Case
A 25-year-old soldier serving in the Uganda People’s Defense Force (UPDF) was referred for consultation to the hematology clinic due to abnormal bleeding. One month earlier, he bled excessively after an elective circumcision uneventfully performed by freehand. Bleeding started 12 hours after surgery and lasted for two weeks. To manage the bleeding, he was admitted to hospital, his wound explored, and an incisional hematoma evacuated. During hospitalization, he received intravenous tranexamic acid and vitamin K, plus intravenous antibiotics. His vital signs remained normal throughout.
In the hematology clinic, the patient reported no history of painful joint swelling, abnormal bruising, or bleeding and he had completed rigorous military training without any problems. Additionally, none of his family members including his mother, seven full siblings with 4 brothers, several maternal cousins, and three maternal uncles had experienced abnormal bleeding, bruising, or joint deformity.
He was of normal stature, weighed 69.8kg; a height of 183.6 cm and a normal body mass index (BMI) of 20.7m2. He had no joint swellings, tenderness or deformity and no skin or mucous membrane bruising.
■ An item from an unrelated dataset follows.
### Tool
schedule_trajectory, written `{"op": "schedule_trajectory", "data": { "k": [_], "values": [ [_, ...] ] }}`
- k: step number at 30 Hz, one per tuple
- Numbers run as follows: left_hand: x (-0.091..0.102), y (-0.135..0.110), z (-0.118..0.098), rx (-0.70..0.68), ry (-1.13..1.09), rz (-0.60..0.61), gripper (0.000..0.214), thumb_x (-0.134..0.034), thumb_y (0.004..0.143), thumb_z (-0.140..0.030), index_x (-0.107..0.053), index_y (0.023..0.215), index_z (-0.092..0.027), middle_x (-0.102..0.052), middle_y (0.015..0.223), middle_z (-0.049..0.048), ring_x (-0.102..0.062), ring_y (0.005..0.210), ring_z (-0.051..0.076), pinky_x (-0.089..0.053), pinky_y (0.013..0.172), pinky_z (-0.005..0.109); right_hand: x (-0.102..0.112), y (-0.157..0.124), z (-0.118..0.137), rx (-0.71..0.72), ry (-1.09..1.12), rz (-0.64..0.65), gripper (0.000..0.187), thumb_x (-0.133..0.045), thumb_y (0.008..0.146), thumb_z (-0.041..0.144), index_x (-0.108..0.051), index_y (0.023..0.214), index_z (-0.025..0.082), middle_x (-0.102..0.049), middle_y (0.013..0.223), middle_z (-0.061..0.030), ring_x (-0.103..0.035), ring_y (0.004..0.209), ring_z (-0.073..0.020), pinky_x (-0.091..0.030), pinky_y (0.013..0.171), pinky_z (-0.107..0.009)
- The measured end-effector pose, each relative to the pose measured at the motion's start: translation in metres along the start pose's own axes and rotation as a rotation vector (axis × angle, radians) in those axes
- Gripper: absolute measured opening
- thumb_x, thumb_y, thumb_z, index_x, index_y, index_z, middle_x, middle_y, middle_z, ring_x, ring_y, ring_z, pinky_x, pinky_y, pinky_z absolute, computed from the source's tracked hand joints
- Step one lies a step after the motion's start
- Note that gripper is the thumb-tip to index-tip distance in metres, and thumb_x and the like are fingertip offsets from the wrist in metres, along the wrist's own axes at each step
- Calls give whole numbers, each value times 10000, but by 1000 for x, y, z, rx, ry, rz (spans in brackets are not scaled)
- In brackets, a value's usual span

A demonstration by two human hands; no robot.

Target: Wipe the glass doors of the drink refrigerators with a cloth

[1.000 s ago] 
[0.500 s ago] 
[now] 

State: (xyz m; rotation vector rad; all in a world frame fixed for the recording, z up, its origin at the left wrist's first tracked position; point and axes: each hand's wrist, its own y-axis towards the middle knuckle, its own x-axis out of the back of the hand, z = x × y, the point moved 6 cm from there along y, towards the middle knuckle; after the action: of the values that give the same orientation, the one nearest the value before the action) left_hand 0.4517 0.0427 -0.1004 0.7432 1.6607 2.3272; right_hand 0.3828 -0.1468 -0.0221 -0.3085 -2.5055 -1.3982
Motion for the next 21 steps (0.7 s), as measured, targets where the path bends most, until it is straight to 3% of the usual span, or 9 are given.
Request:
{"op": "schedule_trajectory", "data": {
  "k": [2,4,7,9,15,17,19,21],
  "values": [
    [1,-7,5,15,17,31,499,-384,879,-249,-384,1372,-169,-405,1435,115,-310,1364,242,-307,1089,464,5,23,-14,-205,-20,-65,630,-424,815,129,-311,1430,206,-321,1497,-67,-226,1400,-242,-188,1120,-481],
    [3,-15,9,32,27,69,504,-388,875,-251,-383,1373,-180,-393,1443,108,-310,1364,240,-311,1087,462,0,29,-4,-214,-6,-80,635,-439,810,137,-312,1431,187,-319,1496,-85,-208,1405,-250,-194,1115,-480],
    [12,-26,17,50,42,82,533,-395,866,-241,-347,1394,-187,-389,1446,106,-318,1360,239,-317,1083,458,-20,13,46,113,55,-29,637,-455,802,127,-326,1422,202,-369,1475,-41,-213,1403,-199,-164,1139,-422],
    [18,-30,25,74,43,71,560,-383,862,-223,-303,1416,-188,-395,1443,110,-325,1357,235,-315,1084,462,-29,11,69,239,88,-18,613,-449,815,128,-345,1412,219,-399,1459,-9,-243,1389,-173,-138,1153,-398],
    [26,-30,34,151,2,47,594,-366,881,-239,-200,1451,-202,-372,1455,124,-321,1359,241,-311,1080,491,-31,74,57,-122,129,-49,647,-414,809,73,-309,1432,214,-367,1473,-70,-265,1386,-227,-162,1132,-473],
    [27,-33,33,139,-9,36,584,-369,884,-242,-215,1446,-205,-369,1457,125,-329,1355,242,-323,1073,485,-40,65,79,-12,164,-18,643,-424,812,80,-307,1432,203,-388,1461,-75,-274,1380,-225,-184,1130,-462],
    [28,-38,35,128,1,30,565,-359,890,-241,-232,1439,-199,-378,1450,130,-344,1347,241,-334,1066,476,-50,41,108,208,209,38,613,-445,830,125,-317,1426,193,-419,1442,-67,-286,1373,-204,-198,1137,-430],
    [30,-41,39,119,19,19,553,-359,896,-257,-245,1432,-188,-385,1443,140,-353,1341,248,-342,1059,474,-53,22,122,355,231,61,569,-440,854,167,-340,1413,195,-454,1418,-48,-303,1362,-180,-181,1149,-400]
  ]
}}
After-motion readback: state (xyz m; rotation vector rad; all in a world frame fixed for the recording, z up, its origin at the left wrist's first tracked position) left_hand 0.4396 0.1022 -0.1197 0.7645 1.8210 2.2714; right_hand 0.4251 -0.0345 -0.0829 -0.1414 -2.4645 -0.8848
His circumcision wound was dry and clean.
Laboratory evaluation included haemoglobin of 14.8 g/dL; platelet count 257,000/µL; activated partial thromboplastin time (aPTT) 58 seconds (reference range 27–43 seconds); prothrombin time (PT) 13.9 seconds (reference range 11.5–15.5 seconds); and INR 1.25. Given his elevated aPTT, a mixing study with normal plasma was done which demonstrated correction of aPTT into the normal range (30 seconds). Subsequent factor VIII activity assay was < 1% and factor IX assay 104%. Similar results were obtained on repeat testing after one week in another laboratory. He was enrolled in the hemophilia clinic, from where he will receive on-demand treatment with factor VIII if he bleeds. He is back in the military barracks and his superiors have been apprised of his diagnosis and its implications.